- Exercise objective: Exercise in exact copying: restate word for word only the lines below from the one containing "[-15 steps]" through the one containing "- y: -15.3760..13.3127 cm", omitting any pictures.

- Supplied data:
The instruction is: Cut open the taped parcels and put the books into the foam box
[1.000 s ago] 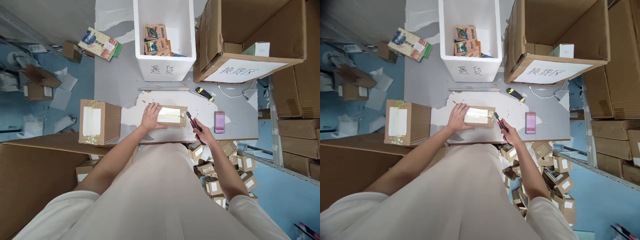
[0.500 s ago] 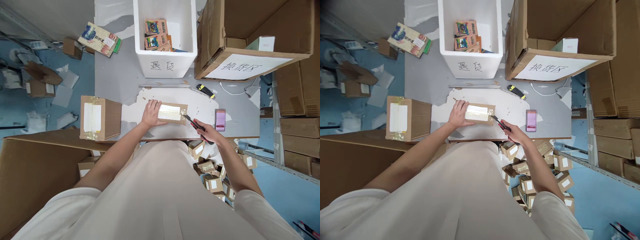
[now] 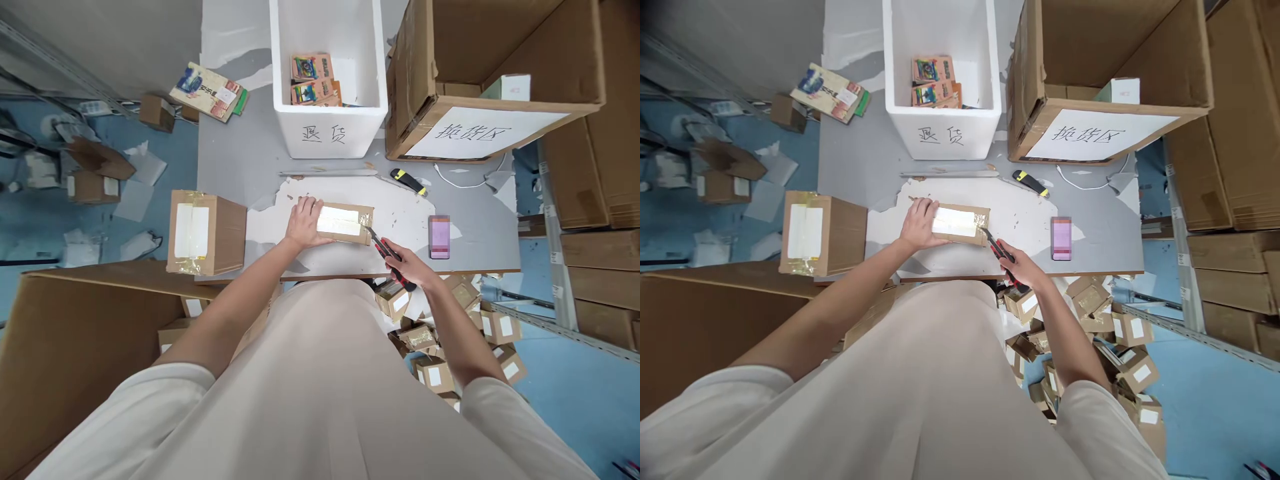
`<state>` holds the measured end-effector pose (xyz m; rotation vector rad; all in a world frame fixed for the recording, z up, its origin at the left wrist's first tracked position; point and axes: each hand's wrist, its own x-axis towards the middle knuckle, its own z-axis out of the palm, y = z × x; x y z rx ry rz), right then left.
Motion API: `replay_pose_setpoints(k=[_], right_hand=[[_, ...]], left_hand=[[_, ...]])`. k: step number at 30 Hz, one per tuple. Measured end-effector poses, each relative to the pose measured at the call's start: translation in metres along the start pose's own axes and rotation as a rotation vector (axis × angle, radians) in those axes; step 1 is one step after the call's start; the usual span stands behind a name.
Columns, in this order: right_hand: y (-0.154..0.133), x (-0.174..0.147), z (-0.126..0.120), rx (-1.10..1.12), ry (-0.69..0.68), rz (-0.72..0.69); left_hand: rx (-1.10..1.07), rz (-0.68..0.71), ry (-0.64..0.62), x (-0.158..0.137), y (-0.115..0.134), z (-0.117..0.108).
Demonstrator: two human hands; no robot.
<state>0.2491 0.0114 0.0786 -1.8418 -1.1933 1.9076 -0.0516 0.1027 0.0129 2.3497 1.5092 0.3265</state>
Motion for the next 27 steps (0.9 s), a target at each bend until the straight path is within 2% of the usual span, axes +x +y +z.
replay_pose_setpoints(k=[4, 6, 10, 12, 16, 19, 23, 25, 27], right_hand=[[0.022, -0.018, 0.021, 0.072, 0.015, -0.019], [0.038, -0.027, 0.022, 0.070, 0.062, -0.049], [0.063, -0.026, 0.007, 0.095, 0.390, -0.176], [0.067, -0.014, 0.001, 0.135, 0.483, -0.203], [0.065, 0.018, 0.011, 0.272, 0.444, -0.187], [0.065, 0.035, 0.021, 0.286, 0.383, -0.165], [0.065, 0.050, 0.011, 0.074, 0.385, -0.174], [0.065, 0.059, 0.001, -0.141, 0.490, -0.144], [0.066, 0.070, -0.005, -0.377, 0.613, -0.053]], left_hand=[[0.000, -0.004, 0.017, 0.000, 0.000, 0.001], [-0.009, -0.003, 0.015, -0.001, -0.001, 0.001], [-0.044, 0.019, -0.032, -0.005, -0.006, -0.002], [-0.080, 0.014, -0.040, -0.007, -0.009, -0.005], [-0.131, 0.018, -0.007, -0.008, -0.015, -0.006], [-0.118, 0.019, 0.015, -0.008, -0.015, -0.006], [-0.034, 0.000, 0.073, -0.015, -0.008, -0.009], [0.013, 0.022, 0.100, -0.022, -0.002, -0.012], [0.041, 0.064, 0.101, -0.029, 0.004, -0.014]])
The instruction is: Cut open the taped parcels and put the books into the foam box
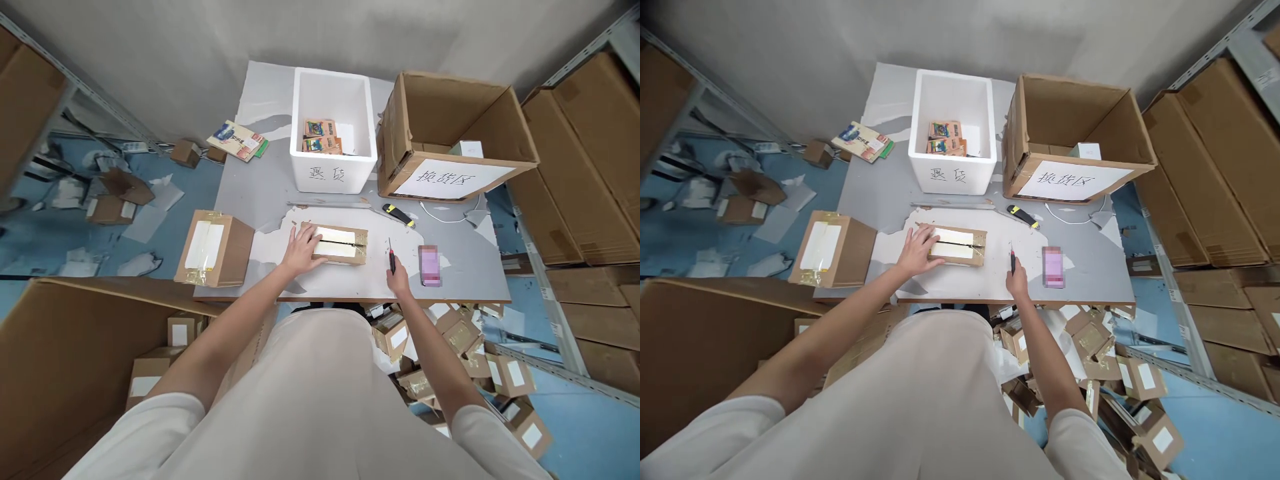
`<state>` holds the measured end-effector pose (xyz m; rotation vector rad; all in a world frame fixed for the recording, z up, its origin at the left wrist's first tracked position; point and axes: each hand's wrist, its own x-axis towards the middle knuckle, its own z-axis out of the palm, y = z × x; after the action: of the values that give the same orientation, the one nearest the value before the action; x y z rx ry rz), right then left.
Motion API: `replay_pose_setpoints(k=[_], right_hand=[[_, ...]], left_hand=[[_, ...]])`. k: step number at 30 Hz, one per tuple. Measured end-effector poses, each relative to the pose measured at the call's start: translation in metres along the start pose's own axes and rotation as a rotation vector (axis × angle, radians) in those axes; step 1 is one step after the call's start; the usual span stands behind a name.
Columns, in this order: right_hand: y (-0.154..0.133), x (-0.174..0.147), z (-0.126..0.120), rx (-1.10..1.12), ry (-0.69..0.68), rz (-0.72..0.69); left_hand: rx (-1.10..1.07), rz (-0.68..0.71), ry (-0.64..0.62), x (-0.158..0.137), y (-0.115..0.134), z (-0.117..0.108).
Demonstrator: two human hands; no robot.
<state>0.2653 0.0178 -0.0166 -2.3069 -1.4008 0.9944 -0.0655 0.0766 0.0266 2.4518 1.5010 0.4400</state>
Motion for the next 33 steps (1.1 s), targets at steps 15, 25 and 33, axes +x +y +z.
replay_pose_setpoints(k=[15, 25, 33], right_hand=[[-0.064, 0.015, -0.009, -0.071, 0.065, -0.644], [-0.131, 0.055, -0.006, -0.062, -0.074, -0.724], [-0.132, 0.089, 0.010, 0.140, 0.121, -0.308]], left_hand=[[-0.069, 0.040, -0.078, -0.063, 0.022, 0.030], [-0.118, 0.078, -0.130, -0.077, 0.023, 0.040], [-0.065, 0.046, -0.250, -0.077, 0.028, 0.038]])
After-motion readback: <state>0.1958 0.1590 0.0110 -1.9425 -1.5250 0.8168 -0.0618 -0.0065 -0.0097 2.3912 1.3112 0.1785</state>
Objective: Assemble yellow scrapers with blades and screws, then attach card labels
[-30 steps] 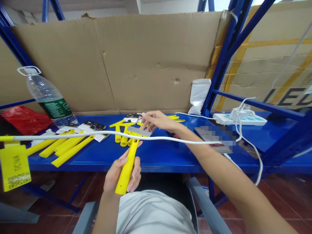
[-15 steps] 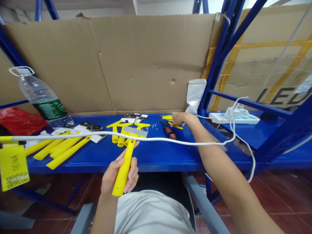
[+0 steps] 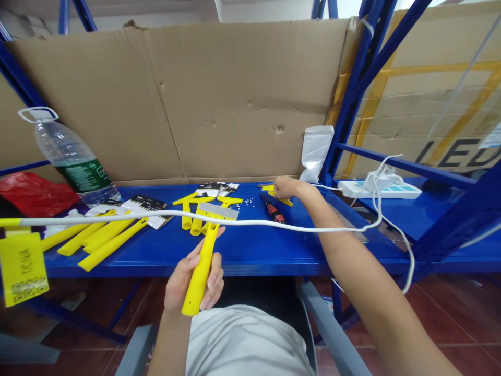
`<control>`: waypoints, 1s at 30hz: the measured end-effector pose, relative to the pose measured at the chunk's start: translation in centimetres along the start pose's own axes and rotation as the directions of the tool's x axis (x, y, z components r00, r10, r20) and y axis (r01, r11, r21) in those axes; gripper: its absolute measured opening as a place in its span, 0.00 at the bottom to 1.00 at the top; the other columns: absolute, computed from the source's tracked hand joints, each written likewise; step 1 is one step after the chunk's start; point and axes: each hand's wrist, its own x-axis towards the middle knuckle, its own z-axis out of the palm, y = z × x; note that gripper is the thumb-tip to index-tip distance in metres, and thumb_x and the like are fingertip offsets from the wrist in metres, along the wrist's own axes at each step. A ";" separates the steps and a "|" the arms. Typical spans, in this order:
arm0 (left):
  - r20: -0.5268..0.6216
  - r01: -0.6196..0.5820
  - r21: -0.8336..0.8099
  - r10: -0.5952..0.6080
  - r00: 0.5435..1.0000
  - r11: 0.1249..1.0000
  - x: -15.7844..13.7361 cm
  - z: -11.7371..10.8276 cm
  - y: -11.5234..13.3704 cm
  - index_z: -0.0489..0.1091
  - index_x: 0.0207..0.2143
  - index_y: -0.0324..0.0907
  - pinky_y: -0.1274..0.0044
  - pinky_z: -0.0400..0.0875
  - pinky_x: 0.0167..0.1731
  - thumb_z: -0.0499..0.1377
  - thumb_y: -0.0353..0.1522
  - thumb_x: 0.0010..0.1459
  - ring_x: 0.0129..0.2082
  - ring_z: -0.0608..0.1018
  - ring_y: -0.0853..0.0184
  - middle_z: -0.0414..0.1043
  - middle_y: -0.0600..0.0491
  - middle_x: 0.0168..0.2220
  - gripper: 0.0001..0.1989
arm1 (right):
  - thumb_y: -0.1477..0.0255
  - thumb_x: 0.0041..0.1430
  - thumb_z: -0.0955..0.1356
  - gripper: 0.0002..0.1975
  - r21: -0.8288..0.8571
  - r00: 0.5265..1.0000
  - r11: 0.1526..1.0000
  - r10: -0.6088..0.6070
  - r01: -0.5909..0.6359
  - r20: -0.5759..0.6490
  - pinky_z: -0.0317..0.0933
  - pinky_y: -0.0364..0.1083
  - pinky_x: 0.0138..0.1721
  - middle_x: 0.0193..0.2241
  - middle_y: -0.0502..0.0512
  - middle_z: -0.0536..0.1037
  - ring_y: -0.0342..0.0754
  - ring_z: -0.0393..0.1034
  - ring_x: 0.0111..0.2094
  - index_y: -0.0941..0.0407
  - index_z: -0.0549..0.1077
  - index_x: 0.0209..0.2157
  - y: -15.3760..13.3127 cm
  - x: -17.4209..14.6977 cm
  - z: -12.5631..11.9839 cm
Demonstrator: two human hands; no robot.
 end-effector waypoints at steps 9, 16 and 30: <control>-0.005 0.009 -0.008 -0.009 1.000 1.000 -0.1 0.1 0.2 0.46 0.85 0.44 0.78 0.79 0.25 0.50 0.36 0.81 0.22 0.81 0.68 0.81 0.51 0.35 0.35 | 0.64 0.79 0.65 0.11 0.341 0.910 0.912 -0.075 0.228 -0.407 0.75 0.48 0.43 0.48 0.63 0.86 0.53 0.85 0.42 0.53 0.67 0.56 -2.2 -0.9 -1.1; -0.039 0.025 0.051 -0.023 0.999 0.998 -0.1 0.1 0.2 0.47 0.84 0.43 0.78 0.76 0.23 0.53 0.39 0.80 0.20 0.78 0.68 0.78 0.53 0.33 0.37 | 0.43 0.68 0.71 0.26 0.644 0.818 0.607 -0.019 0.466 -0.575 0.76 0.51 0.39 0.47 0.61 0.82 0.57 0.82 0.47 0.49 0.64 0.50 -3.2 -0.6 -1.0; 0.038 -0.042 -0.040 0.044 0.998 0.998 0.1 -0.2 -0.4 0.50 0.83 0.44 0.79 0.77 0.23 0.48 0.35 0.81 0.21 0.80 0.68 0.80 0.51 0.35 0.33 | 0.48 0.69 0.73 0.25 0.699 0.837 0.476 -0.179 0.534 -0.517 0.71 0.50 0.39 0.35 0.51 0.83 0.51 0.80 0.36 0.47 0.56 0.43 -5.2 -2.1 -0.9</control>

- Exercise result:
[-15 steps] 
[+0 steps] 
`<control>`: waypoints, 1s at 30hz: the measured end-effector pose, relative to the pose measured at the chunk's start: translation in centimetres along the start pose's own axes and rotation as the directions of the tool's x axis (x, y, z components r00, r10, r20) and y axis (r01, r11, r21) in those axes; gripper: its absolute measured opening as a place in its span, 0.00 at the bottom to 1.00 at the top; the other columns: absolute, computed from the source's tracked hand joints, each written likewise; step 1 is one step after the chunk's start; point and axes: each hand's wrist, its own x-axis towards the middle knuckle, its own z-axis out of the palm, y = z × x; note that gripper is the thumb-tip to index-tip distance in metres, and thumb_x and the like are fingertip offsets from the wrist in metres, along the wrist's own axes at each step. A ";" separates the steps and a "|" the arms. Typical spans, in this order:
arm0 (left):
  - r20: -0.5268..0.6216
  - r01: -0.6196..0.5820
  - r21: -0.8336..0.8099
  - r10: -0.5952..0.6080
  - r00: 0.5435..1.0000
  - r11: 0.1249..1.0000
  - x: -15.7844..13.7361 cm
  - z: -11.7371..10.8276 cm
  - y: -11.5234..13.3704 cm
  - index_z: -0.0489..0.1091
  - index_x: 0.0207..0.2143
  - index_y: -0.0324..0.0907
  - pinky_y: -0.1274..0.0044
  - pinky_z: -0.0400..0.0875
  - pinky_x: 0.0167..0.1731
  - thumb_z: -0.0499..0.1377
  - thumb_y: -0.0353..0.1522
  - thumb_x: 0.0010..0.1459
  - ring_x: 0.0129..0.2082
  - ring_z: -0.0608..0.1018
  - ring_y: -0.0853..0.0184
  - middle_z: -0.0414..0.1043
  - middle_y: -0.0600..0.0491
  - middle_x: 0.0168..0.2220
  - gripper: 0.0001..0.1989
arm1 (right):
  - thumb_y: -0.1477..0.0255
  - thumb_x: 0.0041..0.1430
  - thumb_z: -0.0955..0.1356
  - gripper: 0.0002..0.1975
  - r21: -0.8288..0.8571
  - r00: 0.5265..1.0000
  - r11: 0.1526..1.0000
  - r10: -0.6088..0.6070
  - r01: -0.5909..0.6359
  - r20: -0.5759..0.6490
  - pinky_z: -0.0317..0.0933
  - pinky_y: -0.0364..0.1083
  - pinky_x: 0.0138..0.1721
  - middle_x: 0.0193..0.2241
  - middle_y: -0.0502..0.0512
  - middle_z: -0.0536..0.1037
  - ring_y: -0.0342..0.0754
  - ring_z: -0.0393..0.1034
  - ring_x: 0.0111..0.2094
  - index_y: -0.0941..0.0407
  - index_z: -0.0549..0.1077
  - index_x: 0.0209..0.2157
  - y: -15.3760..13.3127 cm

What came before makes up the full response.